**EXERCISE DIRECTIONS:** Please copy the listing that follows exactly, leaving out any pictures.

**DATA SECTION:**
┄┄┄┄┄┄┄┄┄┄┄┄┄┄┄┄┄┄┄┄

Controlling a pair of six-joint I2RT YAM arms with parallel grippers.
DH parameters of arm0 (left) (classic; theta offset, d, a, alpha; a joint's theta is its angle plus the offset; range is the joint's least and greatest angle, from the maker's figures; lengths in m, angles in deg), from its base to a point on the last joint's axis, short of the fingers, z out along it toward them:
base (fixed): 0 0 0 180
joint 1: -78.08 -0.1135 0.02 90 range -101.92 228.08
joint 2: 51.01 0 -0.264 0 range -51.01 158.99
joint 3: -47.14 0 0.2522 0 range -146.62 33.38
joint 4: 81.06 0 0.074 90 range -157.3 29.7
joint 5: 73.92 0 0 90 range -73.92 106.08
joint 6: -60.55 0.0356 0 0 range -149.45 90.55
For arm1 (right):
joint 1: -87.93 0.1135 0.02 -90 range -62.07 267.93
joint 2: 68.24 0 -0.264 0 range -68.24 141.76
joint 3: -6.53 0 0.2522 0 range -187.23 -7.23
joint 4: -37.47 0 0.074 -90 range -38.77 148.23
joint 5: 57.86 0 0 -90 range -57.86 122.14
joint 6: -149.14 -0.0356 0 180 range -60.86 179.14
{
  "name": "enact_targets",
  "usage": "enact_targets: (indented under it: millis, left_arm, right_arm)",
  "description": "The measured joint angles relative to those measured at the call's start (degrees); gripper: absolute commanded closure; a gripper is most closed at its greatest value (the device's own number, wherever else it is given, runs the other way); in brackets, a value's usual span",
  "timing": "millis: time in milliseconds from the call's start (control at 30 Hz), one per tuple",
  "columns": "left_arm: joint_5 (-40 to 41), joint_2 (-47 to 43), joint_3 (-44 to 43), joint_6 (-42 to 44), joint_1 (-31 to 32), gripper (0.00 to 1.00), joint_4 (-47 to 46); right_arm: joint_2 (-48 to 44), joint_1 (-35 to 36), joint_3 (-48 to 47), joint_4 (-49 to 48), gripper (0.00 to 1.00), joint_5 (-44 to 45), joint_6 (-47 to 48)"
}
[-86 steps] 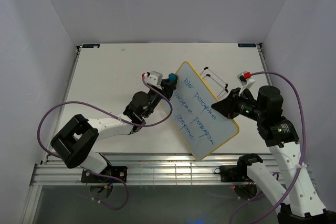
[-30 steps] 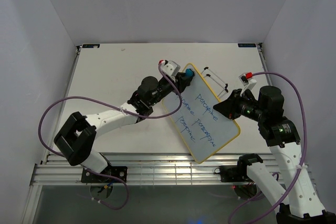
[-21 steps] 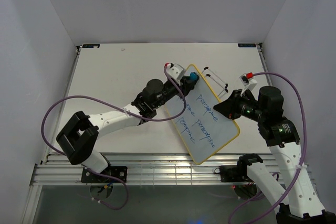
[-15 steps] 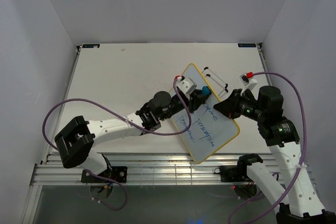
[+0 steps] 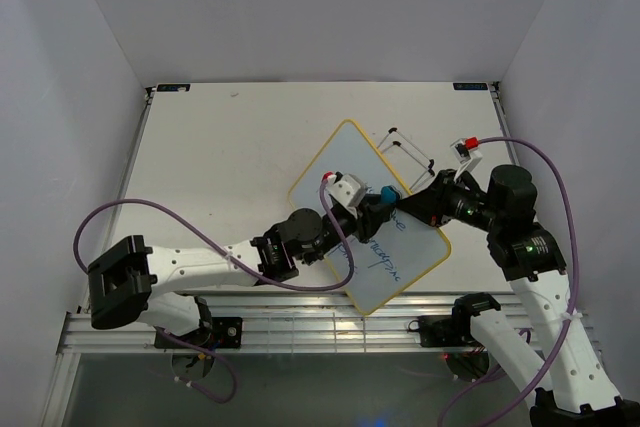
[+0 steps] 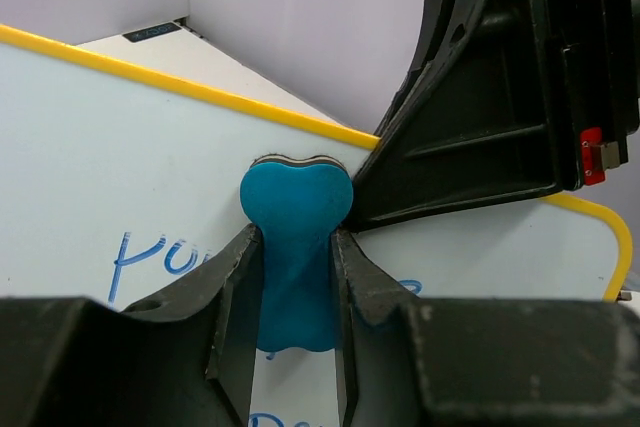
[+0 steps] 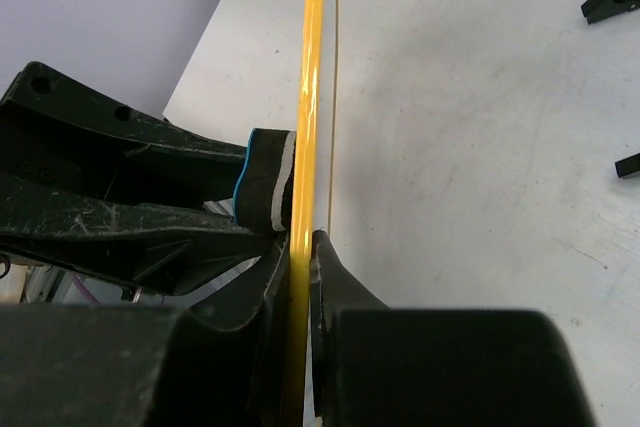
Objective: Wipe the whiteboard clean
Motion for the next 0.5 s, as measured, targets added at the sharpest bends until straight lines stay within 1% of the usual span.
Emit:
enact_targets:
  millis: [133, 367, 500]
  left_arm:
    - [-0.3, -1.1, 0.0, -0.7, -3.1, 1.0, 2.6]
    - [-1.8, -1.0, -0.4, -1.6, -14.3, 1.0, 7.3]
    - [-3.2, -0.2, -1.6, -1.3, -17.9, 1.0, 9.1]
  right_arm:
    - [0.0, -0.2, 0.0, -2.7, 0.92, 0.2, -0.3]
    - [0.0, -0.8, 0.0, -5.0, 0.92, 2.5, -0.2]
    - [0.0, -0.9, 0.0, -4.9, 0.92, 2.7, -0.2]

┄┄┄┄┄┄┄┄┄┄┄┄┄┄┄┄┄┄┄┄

**EXERCISE ANSWER:**
Controlling a pair of six-joint I2RT YAM arms with parallel grippers.
DH parameters of arm0 (left) (classic; theta offset, d, a, alpha; a joint's theta is its angle plus the offset; range is the joint's least and greatest angle, from the maker's figures; lengths in m, angles in deg), from its base to a point on the last joint's axis, short of the fingers, z out along it toward them:
base (fixed): 0 0 0 180
joint 1: -78.08 -0.1135 0.02 90 range -101.92 228.08
joint 2: 51.01 0 -0.264 0 range -51.01 158.99
joint 3: -47.14 0 0.2522 0 range -146.62 33.38
joint 4: 81.06 0 0.074 90 range -157.3 29.7
joint 5: 73.92 0 0 90 range -73.92 106.08
joint 6: -60.55 0.0356 0 0 range -149.45 90.55
For arm1 (right):
joint 1: -87.93 0.1135 0.02 -90 range -62.07 267.93
joint 2: 68.24 0 -0.264 0 range -68.24 141.76
joint 3: -6.53 0 0.2522 0 range -187.23 -7.23
joint 4: -37.47 0 0.074 -90 range -38.77 148.23
joint 5: 57.86 0 0 -90 range -57.86 122.14
joint 6: -149.14 -0.0356 0 180 range -60.86 179.14
{
  "name": "enact_targets",
  "usage": "enact_targets: (indented under it: millis, left_arm, right_arm)",
  "description": "The measured joint angles relative to those measured at the call's start (degrees); gripper: absolute commanded closure; a gripper is most closed at its greatest value (the device's own number, wherever else it is given, runs the other way); in brackets, a value's usual span",
  "timing": "millis: time in milliseconds from the call's start (control at 30 Hz), one per tuple",
  "columns": "left_arm: joint_5 (-40 to 41), joint_2 (-47 to 43), joint_3 (-44 to 43), joint_6 (-42 to 44), joint_1 (-31 to 32), gripper (0.00 to 1.00), joint_4 (-47 to 46); right_arm: joint_2 (-48 to 44), joint_1 (-35 to 36), joint_3 (-48 to 47), joint_4 (-49 to 48), gripper (0.00 to 1.00), joint_5 (-44 to 45), joint_6 (-47 to 48)"
}
[-86 steps] 
[-30 steps] 
[-21 steps] 
[-15 steps] 
[+0 steps] 
[+0 steps] 
[+0 steps] 
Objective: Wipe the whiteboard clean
Motion for the next 0.5 s, as measured, targets added at the sharpest bends until straight lines stay within 1% of the usual span.
Emit:
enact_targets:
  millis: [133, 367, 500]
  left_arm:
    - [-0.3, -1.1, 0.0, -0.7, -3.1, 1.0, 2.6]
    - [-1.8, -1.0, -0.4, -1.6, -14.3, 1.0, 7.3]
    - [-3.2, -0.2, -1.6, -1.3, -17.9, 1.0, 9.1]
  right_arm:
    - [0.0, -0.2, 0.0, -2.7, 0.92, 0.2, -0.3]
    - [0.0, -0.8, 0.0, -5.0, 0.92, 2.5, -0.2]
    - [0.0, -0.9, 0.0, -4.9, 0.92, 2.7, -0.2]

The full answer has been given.